Stored dataset items
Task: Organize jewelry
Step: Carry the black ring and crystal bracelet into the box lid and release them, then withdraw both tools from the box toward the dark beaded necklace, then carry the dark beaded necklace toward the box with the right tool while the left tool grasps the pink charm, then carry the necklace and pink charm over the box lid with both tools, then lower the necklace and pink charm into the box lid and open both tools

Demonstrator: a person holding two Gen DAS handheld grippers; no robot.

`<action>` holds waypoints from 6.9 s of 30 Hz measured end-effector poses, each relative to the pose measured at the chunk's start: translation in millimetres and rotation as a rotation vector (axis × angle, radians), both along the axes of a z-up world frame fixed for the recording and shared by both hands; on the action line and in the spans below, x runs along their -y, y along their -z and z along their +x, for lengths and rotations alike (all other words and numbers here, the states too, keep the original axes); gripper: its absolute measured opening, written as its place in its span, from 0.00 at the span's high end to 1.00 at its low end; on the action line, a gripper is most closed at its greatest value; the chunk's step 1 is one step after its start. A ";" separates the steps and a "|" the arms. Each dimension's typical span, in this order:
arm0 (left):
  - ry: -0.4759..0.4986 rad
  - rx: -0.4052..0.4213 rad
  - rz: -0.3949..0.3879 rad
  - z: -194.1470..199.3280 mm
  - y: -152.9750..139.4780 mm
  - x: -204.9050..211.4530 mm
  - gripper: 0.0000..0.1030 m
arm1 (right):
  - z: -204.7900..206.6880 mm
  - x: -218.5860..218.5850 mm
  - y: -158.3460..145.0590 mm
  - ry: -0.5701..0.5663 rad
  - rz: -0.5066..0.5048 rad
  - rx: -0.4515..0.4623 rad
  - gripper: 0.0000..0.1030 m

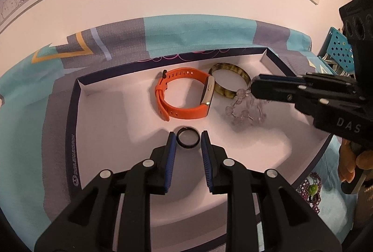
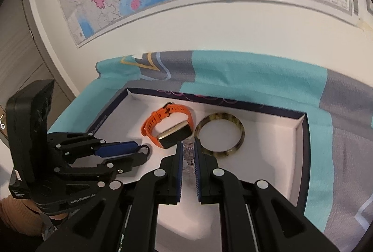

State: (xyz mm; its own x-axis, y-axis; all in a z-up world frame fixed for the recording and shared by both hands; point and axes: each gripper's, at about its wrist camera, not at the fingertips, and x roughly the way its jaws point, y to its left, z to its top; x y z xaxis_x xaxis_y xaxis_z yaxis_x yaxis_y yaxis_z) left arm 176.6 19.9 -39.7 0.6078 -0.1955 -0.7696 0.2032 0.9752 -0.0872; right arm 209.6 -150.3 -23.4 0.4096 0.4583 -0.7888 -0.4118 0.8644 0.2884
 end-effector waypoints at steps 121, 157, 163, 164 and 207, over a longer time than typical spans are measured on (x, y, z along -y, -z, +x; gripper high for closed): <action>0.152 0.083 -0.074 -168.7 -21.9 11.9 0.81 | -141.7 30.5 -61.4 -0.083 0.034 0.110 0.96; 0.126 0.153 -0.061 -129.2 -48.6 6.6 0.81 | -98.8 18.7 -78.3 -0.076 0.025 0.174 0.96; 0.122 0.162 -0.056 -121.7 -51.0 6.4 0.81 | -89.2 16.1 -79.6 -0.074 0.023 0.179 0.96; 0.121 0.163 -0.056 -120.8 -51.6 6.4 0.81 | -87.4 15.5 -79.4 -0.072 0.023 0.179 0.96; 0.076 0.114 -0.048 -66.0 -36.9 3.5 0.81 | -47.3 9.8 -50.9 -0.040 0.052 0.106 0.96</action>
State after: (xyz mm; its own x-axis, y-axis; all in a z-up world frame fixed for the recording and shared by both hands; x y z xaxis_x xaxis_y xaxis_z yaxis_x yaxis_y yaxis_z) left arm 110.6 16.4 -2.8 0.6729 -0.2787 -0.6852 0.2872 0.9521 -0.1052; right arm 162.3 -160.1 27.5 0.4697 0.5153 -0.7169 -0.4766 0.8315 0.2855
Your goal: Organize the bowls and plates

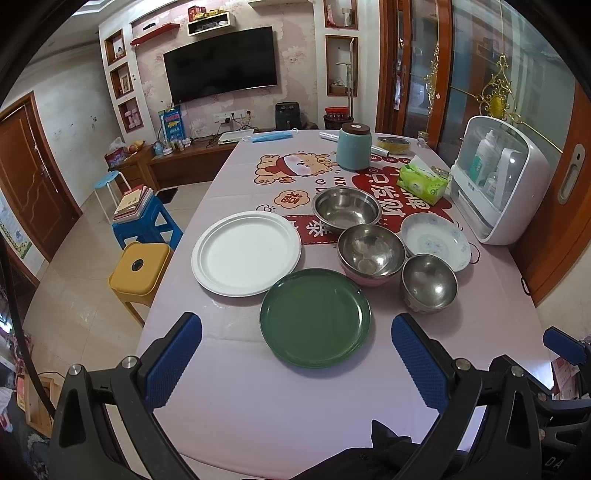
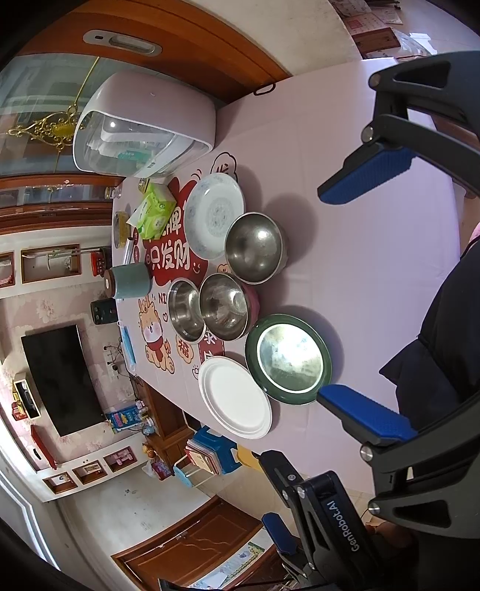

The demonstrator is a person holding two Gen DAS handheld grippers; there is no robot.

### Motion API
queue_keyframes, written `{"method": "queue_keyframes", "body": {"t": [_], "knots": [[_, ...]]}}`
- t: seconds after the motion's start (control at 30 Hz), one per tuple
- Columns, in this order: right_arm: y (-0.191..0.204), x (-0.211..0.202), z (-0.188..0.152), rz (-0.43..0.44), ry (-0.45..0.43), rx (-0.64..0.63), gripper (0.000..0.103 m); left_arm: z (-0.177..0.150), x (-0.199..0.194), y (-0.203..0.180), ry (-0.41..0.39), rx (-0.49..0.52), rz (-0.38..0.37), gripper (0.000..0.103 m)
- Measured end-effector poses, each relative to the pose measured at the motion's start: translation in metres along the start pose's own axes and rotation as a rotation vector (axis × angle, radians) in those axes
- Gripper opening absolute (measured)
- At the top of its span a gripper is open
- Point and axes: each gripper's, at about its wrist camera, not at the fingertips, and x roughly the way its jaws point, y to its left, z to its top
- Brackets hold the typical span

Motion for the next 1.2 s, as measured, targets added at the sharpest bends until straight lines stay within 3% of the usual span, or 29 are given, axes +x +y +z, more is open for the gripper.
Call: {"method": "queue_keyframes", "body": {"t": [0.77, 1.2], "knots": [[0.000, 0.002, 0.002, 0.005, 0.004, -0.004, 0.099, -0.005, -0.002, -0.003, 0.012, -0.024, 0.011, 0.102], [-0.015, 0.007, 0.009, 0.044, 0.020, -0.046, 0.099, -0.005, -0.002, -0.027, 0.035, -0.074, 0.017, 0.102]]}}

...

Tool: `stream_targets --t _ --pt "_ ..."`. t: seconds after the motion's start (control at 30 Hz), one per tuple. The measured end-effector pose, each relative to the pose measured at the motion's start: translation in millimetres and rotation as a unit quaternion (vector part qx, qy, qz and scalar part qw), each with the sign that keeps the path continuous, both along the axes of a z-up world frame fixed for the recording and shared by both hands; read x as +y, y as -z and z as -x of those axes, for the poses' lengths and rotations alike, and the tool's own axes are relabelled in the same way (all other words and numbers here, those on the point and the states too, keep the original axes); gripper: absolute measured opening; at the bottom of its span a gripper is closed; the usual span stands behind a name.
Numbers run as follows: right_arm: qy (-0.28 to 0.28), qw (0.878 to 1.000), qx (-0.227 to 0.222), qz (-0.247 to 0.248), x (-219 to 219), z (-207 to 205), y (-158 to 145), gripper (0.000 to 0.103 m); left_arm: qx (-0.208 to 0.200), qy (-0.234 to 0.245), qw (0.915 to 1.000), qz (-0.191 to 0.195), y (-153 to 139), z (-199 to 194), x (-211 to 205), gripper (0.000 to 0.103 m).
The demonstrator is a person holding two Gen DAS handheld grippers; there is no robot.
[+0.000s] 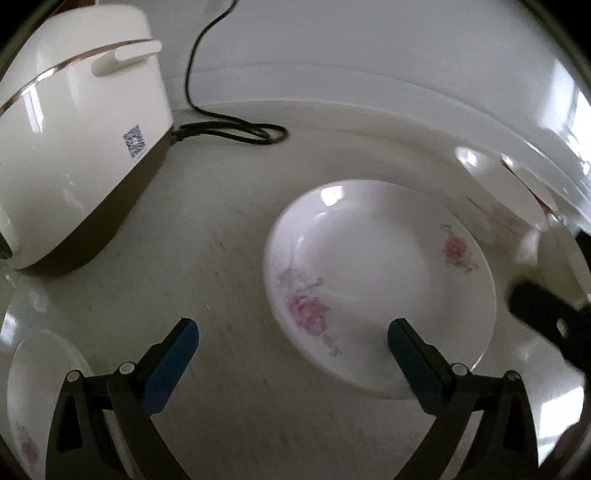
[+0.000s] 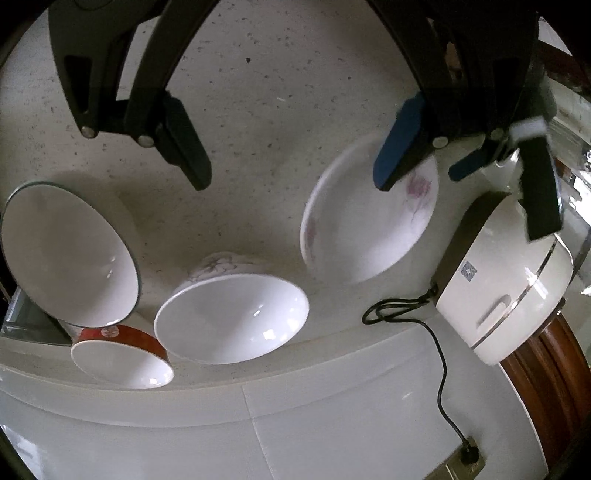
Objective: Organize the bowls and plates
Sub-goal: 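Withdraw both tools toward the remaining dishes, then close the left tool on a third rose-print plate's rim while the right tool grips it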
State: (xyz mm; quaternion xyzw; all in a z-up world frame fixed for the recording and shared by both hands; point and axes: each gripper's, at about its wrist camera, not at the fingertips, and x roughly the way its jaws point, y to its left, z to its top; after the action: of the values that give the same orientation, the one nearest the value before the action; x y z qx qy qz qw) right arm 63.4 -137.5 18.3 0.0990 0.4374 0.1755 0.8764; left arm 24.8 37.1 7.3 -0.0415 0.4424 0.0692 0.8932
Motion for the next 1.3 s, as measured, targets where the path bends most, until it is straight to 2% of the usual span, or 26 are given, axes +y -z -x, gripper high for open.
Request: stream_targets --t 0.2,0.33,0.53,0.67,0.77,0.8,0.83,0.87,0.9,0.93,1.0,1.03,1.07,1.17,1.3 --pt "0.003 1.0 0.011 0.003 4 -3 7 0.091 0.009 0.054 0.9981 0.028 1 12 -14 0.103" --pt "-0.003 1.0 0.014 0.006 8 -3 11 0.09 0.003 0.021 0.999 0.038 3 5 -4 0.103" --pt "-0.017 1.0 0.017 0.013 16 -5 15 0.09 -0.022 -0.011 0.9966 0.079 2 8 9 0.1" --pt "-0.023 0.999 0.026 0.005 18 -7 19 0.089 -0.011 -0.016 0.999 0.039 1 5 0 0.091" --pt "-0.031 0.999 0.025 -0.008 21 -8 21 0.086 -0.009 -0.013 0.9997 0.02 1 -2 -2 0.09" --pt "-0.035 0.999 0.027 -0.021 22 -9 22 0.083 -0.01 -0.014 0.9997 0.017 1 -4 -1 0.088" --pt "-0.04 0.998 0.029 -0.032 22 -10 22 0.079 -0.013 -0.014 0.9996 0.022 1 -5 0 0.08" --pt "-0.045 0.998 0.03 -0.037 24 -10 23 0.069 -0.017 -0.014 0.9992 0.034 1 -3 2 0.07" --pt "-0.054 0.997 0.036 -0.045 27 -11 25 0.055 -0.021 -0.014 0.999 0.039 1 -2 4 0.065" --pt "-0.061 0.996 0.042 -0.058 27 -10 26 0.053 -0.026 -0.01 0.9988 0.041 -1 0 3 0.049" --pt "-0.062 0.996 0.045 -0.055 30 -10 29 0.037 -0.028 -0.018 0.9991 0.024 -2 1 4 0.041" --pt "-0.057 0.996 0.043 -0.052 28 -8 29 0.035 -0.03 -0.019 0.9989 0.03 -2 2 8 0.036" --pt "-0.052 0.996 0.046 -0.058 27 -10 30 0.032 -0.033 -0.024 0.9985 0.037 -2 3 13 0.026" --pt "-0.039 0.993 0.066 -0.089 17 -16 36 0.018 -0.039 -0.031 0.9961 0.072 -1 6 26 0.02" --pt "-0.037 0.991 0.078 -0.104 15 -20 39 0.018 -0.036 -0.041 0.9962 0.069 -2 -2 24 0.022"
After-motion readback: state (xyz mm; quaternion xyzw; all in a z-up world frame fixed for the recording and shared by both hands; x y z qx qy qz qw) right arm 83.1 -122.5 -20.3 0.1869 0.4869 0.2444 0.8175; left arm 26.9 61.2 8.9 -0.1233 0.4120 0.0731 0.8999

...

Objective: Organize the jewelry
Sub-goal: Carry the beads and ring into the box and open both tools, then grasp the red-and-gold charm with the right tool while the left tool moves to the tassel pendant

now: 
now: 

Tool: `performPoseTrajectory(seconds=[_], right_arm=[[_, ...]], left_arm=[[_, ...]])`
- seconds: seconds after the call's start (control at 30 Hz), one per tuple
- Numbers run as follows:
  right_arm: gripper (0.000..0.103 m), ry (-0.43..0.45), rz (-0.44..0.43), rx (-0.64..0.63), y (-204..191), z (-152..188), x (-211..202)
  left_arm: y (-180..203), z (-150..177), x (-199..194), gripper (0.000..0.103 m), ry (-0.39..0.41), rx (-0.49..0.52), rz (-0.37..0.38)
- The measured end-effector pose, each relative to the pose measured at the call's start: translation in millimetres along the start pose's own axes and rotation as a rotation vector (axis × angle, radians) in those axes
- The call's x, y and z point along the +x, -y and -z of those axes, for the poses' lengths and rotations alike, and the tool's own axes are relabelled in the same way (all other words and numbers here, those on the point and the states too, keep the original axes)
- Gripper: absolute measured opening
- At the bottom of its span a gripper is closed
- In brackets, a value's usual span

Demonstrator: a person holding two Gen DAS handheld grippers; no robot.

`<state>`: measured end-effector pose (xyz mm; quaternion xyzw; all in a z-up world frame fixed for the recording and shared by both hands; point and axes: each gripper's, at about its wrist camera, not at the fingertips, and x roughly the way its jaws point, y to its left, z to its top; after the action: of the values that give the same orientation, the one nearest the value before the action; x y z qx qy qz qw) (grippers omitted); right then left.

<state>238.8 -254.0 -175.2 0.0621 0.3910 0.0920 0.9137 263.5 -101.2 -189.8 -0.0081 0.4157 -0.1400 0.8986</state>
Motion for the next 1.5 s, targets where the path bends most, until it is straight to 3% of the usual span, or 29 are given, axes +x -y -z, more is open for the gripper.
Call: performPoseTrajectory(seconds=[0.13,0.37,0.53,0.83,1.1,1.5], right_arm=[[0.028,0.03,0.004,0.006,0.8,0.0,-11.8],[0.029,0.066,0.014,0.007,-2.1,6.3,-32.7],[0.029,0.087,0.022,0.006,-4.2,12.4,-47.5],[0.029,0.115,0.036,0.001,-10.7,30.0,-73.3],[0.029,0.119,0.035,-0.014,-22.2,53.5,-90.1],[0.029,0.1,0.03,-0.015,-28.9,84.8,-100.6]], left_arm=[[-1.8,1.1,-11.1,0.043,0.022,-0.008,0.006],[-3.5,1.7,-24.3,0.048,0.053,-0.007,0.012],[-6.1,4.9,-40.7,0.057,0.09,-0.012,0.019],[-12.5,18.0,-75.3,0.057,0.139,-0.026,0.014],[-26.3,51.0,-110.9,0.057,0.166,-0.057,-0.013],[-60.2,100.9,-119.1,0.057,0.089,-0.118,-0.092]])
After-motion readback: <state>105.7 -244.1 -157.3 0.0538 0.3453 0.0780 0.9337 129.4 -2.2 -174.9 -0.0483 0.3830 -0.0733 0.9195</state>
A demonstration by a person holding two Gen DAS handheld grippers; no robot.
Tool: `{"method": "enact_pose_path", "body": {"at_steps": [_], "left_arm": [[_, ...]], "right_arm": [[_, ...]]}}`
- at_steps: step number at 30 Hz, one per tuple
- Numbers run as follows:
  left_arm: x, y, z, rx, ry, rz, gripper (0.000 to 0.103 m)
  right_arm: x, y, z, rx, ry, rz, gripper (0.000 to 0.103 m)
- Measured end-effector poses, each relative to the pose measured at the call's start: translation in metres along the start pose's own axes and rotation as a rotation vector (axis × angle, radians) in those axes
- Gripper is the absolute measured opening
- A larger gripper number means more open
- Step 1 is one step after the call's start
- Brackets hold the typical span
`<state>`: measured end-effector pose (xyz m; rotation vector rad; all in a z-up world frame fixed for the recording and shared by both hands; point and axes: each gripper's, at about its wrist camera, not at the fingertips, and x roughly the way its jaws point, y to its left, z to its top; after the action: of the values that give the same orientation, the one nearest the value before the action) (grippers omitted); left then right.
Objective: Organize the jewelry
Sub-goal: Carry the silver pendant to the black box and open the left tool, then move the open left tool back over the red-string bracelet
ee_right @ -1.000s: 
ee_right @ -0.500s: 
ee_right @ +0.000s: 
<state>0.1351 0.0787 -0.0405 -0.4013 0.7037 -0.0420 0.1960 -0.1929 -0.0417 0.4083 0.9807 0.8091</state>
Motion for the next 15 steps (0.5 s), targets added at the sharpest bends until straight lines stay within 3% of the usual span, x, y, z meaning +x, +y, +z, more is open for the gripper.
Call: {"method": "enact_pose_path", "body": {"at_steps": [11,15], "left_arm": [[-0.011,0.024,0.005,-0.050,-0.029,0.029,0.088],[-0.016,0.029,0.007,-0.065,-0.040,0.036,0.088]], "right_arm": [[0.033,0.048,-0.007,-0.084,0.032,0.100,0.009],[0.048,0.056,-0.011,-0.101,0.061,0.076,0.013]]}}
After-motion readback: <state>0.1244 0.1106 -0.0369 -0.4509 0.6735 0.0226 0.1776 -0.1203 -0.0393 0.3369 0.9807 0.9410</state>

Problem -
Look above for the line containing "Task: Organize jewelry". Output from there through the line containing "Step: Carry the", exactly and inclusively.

Result of this task -
Task: Organize jewelry
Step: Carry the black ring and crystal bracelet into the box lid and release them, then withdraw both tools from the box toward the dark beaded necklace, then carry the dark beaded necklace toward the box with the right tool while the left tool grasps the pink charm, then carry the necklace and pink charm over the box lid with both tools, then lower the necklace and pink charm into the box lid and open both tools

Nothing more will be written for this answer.